Your response should be the listing below, repeated exactly and in full.

— SOURCE MATERIAL —
··········
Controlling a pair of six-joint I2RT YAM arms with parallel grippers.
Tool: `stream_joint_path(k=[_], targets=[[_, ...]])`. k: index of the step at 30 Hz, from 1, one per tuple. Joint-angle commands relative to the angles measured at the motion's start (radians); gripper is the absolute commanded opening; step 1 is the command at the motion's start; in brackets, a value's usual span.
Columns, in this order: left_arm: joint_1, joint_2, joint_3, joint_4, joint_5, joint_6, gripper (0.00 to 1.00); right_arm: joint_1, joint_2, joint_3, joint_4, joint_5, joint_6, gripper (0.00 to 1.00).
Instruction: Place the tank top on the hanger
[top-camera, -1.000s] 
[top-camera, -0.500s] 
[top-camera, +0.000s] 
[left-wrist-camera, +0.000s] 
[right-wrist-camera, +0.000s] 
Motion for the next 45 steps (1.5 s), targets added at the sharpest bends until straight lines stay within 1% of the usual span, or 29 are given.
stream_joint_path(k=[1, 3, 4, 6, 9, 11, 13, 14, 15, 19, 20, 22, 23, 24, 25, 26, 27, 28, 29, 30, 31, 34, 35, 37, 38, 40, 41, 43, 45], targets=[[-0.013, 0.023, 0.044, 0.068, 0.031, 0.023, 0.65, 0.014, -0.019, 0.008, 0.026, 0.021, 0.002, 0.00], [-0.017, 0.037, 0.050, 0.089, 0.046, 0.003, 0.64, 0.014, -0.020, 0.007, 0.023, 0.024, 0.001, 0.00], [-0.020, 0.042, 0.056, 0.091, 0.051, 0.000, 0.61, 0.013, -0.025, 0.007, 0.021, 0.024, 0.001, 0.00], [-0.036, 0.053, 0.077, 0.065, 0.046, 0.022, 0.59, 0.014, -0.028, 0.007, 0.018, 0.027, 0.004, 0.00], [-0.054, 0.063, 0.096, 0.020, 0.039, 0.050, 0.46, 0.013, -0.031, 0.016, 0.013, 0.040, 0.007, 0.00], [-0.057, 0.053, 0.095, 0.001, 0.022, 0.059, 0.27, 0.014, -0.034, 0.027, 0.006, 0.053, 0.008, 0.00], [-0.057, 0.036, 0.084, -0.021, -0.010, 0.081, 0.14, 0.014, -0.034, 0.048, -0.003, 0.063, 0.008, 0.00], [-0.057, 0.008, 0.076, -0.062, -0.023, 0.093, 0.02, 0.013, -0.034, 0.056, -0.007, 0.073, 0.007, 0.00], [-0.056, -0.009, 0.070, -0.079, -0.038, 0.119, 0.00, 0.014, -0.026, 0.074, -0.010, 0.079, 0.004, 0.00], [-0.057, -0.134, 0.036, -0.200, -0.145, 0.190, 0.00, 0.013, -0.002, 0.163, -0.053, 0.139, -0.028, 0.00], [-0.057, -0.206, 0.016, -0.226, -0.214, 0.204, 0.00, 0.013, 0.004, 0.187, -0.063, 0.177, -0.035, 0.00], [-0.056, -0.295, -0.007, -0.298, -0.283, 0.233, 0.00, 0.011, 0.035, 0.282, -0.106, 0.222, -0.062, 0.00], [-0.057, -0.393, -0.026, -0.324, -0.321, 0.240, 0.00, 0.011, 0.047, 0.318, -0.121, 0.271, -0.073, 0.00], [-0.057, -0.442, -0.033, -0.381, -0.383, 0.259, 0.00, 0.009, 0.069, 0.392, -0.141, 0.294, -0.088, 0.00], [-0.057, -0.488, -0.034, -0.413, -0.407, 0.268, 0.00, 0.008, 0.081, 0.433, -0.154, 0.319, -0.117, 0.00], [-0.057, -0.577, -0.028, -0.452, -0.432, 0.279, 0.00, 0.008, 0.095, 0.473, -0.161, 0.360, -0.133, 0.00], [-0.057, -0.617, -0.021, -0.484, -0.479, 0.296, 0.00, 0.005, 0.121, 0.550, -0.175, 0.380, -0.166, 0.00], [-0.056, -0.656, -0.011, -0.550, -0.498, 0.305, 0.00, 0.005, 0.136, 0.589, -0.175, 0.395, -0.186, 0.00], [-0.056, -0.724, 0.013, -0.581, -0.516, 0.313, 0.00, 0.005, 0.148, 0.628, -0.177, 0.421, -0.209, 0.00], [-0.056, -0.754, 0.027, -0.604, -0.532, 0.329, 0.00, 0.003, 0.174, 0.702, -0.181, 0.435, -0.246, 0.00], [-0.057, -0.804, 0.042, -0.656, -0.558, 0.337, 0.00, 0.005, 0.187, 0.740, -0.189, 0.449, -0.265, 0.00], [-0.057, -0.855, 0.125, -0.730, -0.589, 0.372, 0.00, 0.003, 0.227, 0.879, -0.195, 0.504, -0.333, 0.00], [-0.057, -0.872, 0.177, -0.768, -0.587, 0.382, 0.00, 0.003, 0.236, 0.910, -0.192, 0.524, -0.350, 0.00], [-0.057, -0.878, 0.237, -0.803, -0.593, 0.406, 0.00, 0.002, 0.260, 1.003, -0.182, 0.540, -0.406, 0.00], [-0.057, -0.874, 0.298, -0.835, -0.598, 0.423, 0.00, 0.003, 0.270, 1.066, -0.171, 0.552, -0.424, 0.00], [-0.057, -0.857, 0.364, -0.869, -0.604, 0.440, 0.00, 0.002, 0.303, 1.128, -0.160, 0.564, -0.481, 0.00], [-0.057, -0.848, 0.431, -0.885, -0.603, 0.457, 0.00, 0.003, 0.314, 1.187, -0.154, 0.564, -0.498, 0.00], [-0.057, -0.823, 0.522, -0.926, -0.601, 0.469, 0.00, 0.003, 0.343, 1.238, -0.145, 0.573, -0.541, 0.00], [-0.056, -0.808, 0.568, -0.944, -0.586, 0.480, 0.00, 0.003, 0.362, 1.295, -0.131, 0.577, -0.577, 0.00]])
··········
— REPLY —
Controlling a pair of six-joint I2RT YAM arms with parallel grippers.
Tool: `stream_joint_path(k=[_], targets=[[_, ...]])`. k: index of the step at 30 Hz, from 1, one per tuple. Joint-angle commands relative to the angles measured at the motion's start (radians); gripper is the absolute commanded opening; step 1 is the command at the motion's start; in brackets, a value's usual span.
Columns, in this order: left_arm: joint_1, joint_2, joint_3, joint_4, joint_5, joint_6, gripper (0.00 to 1.00); right_arm: joint_1, joint_2, joint_3, joint_4, joint_5, joint_6, gripper (0.00 to 1.00).
Instruction: Place the tank top on the hanger
[top-camera, -1.000s] 
[top-camera, -0.500s] 
[top-camera, +0.000s] 
[left-wrist-camera, +0.000s] 
[right-wrist-camera, +0.000s] 
Motion for the next 45 steps (1.5 s), targets added at the sharpest bends until straight lines stay within 1% of the usual span, or 29 are given.
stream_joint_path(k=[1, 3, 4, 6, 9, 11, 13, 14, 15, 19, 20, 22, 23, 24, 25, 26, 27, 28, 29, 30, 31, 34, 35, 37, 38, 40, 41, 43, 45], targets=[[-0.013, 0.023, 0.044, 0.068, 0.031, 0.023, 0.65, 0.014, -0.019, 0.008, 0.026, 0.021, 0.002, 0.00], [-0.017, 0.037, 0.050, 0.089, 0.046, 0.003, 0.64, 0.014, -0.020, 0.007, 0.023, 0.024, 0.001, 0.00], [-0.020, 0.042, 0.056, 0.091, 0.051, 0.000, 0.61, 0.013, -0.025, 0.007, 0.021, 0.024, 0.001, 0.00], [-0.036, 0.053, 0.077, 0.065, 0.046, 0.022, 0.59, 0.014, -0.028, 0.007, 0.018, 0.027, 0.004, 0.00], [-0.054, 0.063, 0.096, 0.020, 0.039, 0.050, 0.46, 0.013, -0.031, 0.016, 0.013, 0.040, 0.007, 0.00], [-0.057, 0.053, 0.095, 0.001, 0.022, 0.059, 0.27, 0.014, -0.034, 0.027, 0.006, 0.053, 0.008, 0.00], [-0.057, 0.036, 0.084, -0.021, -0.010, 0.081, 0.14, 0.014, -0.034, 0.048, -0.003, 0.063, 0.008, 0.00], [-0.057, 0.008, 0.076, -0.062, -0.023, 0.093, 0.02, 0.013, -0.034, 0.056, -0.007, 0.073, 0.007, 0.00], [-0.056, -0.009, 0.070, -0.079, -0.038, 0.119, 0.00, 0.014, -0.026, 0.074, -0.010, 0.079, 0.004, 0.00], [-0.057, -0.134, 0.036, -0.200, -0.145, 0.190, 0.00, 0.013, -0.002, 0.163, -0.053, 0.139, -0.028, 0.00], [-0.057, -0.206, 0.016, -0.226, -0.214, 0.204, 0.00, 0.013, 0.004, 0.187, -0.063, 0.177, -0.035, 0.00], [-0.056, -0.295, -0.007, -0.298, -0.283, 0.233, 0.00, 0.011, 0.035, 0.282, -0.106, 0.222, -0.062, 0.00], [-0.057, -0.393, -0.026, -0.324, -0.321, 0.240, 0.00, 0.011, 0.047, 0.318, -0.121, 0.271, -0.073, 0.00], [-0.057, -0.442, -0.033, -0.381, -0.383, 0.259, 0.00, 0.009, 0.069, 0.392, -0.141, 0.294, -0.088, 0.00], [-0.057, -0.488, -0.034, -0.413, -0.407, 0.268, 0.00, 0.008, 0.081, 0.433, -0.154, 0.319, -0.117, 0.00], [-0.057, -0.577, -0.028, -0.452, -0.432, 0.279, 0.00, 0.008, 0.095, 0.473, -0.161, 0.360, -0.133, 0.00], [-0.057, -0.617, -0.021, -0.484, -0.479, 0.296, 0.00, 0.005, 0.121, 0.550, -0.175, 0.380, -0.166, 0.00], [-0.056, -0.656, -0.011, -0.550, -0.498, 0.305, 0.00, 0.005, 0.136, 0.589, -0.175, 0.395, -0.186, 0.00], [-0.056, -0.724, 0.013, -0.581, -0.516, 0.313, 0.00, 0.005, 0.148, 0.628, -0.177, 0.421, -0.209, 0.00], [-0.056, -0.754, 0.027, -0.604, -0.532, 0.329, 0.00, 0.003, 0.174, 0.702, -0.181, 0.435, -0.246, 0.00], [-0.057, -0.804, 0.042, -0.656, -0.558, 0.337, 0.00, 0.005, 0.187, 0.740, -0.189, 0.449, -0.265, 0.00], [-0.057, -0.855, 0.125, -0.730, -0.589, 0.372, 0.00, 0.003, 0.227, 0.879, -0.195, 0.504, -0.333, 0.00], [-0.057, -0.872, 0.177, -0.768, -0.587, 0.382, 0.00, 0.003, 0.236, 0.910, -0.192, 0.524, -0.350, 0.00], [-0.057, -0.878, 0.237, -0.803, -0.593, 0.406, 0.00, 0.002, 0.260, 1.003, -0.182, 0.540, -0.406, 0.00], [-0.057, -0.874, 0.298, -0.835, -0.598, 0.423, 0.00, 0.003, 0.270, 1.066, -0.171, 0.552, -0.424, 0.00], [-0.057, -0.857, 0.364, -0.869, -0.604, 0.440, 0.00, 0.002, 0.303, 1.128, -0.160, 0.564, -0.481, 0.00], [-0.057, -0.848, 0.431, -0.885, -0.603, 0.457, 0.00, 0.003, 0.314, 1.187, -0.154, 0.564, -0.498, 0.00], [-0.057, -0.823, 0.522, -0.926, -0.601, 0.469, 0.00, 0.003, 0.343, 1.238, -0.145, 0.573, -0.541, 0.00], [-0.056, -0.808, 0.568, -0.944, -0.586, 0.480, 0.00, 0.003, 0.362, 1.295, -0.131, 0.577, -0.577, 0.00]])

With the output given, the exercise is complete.